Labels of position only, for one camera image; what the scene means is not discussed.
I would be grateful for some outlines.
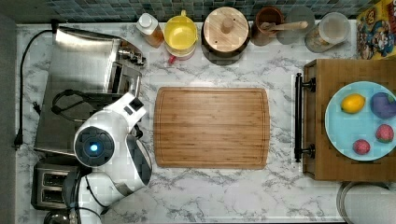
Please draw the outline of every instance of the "yellow bowl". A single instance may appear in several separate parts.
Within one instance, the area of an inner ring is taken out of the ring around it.
[[[165,25],[164,37],[166,44],[181,54],[191,52],[198,39],[197,28],[194,22],[182,10],[180,16],[171,18]]]

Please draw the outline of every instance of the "purple fruit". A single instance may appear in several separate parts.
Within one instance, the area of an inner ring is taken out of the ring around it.
[[[376,93],[370,101],[373,113],[381,119],[390,119],[396,115],[396,101],[393,96],[384,93]]]

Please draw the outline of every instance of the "pot lid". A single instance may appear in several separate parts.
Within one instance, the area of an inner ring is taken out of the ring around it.
[[[204,23],[207,44],[221,52],[239,49],[248,38],[248,30],[245,16],[232,7],[220,7],[212,11]]]

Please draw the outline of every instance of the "red fruit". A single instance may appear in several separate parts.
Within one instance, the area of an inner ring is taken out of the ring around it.
[[[382,143],[389,143],[393,141],[393,136],[393,129],[388,124],[381,124],[375,133],[376,139]]]
[[[367,154],[370,151],[370,144],[364,139],[359,139],[353,144],[353,150],[359,155]]]

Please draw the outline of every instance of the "tray handle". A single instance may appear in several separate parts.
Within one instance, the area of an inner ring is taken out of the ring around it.
[[[315,145],[311,144],[308,148],[303,148],[303,88],[309,88],[311,92],[317,89],[317,82],[312,77],[308,82],[303,82],[301,73],[297,73],[295,89],[296,89],[296,103],[295,103],[295,118],[294,118],[294,159],[296,162],[301,161],[303,153],[307,153],[311,158],[315,158]]]

____

Work instructions: Omit the pictures, then output the rest of the listing exactly.

Result of this exercise:
Labels of position only, for one camera image; what the scene means is not discussed.
I would be grateful for some outlines.
Please draw the outline of every instance of the "yellow bowl". A single instance may appear in several separate parts.
Within one instance, the area of an inner ring is taken out of the ring around it.
[[[165,25],[164,37],[166,44],[181,54],[191,52],[198,39],[197,28],[194,22],[182,10],[180,16],[171,18]]]

Please draw the outline of every instance of the "purple fruit". A single instance may appear in several separate parts.
Within one instance, the area of an inner ring is taken out of the ring around it.
[[[376,93],[370,101],[373,113],[381,119],[390,119],[396,115],[396,101],[393,96],[384,93]]]

Please draw the outline of every instance of the "pot lid". A single instance may appear in several separate parts.
Within one instance, the area of an inner ring is taken out of the ring around it.
[[[204,23],[207,44],[221,52],[239,49],[248,38],[248,30],[245,16],[232,7],[220,7],[212,11]]]

Please draw the outline of every instance of the "red fruit". A single instance may appear in several separate parts.
Within one instance, the area of an inner ring is taken out of the ring around it.
[[[382,143],[389,143],[393,141],[393,136],[393,129],[388,124],[381,124],[375,133],[376,139]]]
[[[367,154],[370,151],[370,144],[364,139],[359,139],[353,144],[353,150],[359,155]]]

Please draw the outline of every instance of the "tray handle". A single instance may appear in several separate parts.
Within one instance, the area of an inner ring is taken out of the ring around it.
[[[315,145],[311,144],[308,148],[303,148],[303,88],[309,88],[311,92],[317,89],[317,82],[312,77],[308,82],[303,82],[301,73],[297,73],[295,89],[296,89],[296,103],[295,103],[295,118],[294,118],[294,159],[296,162],[301,161],[303,153],[307,153],[311,158],[315,158]]]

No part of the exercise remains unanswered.